PyPDF2 (DEPRECATED: migrate to PyPDF)
PyPDF2 is a pure-Python library designed for PDF file manipulation, offering capabilities like splitting, merging, cropping, and transforming PDF pages. The `pypdf2` package on PyPI, with its final major version 3.0.1, is now officially deprecated. It functions as a compatibility wrapper, internally using the API of `pypdf` version 3.0.1. All active development, new features, and security updates are happening under the `pypdf` project (currently at version 6.x.x), which is the recommended library for all new and ongoing PDF processing tasks in Python.
Warnings
- breaking The `PyPDF2` project has been officially renamed to `pypdf` and is now actively maintained under that name. The `pypdf2` PyPI package (version 3.0.1) is deprecated and acts as a wrapper around an older version of `pypdf` (specifically, `pypdf` 3.0.1). Users are strongly advised to migrate to `pypdf` for ongoing support, new features, and critical security updates.
- breaking Prior to `PyPDF2` version 3.0.0 (which became the `pypdf` 3.0.1 wrapper), the API involved `import PyPDF2` and class names like `PyPDF2.PdfFileReader` and `PyPDF2.PdfFileWriter`. The modern `pypdf` API (and the `pypdf2 >= 3.0.0` wrapper) uses `from pypdf import PdfReader, PdfWriter` and respective class names.
- gotcha Older versions of `PyPDF2` (pre-3.0.0, i.e., those that are not the `pypdf` 3.0.1 wrapper) contain known performance issues and critical security vulnerabilities, including infinite loop exploits and denial-of-service vectors.

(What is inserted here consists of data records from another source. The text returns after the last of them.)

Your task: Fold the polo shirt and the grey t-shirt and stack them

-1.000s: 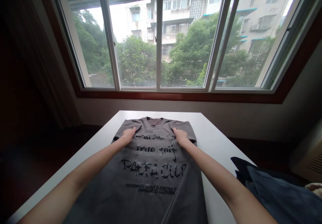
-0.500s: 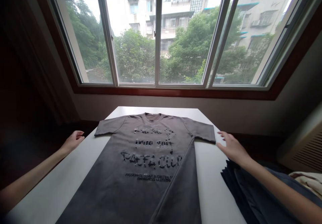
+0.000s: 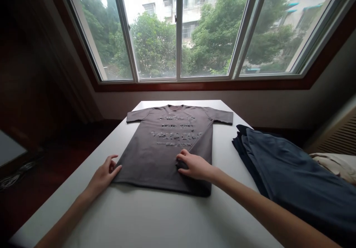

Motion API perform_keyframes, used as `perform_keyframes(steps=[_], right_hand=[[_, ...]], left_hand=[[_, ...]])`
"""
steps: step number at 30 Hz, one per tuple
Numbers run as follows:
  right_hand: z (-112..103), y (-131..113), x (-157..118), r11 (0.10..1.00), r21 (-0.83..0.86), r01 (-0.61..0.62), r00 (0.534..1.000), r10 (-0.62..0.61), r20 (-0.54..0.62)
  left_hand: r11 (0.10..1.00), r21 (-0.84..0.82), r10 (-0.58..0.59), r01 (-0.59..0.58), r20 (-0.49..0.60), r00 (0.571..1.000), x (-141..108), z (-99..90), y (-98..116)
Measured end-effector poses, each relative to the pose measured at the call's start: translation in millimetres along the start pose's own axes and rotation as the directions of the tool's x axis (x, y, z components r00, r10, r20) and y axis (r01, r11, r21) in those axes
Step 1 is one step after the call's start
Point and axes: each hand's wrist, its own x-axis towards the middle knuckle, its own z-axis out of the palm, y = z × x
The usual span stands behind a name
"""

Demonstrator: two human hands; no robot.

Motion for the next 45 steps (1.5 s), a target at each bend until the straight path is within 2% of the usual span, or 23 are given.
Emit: perform_keyframes(steps=[3,5,8,11,14,16,18,22,26,29,34,45], right_hand=[[8,0,-14,0.993,-0.091,-0.072,0.989,0.059,-0.138],[3,2,-35,0.974,-0.133,-0.181,0.944,0.134,-0.301],[-10,9,-83,0.904,-0.151,-0.399,0.811,0.271,-0.519],[-17,18,-142,0.805,-0.148,-0.575,0.671,0.361,-0.647],[-7,21,-193,0.754,-0.132,-0.644,0.575,0.362,-0.734],[9,19,-214,0.781,-0.105,-0.616,0.548,0.329,-0.769],[30,16,-223,0.842,-0.085,-0.532,0.564,0.278,-0.777],[60,14,-209,0.927,-0.149,-0.345,0.666,0.130,-0.735],[58,23,-184,0.931,-0.196,-0.308,0.754,0.113,-0.648],[52,31,-171,0.923,-0.173,-0.344,0.785,0.182,-0.593],[57,38,-163,0.877,-0.173,-0.449,0.774,0.285,-0.565],[56,36,-164,0.856,-0.151,-0.495,0.736,0.320,-0.597]], left_hand=[[0.999,-0.015,0.052,-0.053,-0.045,0.998,-7,-2.3,-4],[0.996,-0.019,0.081,-0.083,-0.075,0.994,-10,-3.6,-7],[0.996,-0.011,0.092,-0.094,-0.098,0.991,-17,-4.6,-12],[0.993,-0.028,0.108,-0.112,-0.111,0.988,-25,-3.6,-16],[0.991,-0.061,0.112,-0.120,-0.123,0.986,-30,-3.3,-18],[0.990,-0.083,0.104,-0.114,-0.112,0.988,-33,-4.5,-19],[0.987,-0.114,0.101,-0.110,-0.081,0.992,-38,-6.5,-18],[0.981,-0.161,0.100,-0.105,-0.042,0.994,-44,-10.3,-15],[0.981,-0.158,0.104,-0.110,-0.047,0.993,-45,-10.8,-16],[0.982,-0.153,0.106,-0.115,-0.066,0.992,-42,-9.4,-19],[0.983,-0.142,0.112,-0.119,-0.056,0.992,-39,-9.1,-20],[0.995,-0.035,0.093,-0.094,-0.019,0.995,-41,-15.7,-15]])
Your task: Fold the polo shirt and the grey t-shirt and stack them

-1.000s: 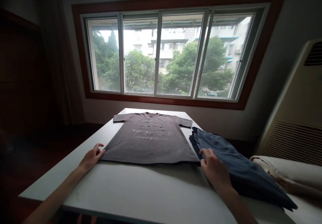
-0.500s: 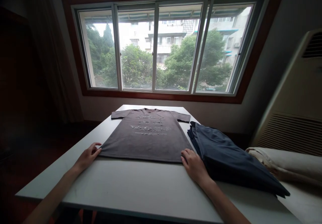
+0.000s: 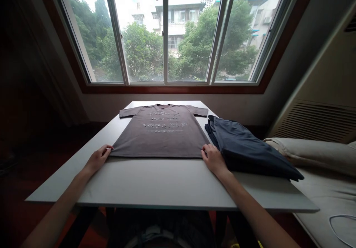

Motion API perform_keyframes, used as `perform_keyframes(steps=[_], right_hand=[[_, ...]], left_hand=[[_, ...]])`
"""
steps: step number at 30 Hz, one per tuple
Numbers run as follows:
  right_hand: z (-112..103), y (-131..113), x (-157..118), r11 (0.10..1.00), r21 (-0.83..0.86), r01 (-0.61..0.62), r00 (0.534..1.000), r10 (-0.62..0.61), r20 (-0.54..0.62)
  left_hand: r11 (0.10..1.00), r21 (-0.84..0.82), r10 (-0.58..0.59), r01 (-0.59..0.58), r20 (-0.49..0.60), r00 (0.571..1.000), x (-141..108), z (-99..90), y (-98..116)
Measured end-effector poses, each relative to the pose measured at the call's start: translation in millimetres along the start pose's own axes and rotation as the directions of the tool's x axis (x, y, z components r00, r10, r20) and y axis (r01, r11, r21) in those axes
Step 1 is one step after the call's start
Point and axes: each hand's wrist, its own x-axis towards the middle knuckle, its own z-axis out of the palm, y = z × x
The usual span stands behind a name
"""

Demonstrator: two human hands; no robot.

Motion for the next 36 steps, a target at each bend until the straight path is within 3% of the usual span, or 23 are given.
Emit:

Even `pypdf2` 3.0.1, while wrapping `pypdf` 3.0.1, is significantly behind the latest `pypdf` (currently 6.x.x), which has received numerous security patches and performance improvements. Continuing to use `pypdf2` is not recommended for security-sensitive applications.
- gotcha The history of Python PDF libraries is complex, with several forks and renames including `pyPdf`, `PyPDF2`, `PyPDF3`, and `PyPDF4`. This can lead to significant confusion regarding which library is current and actively maintained. `pypdf` (the successor to `PyPDF2`) is the currently recommended and actively developed library.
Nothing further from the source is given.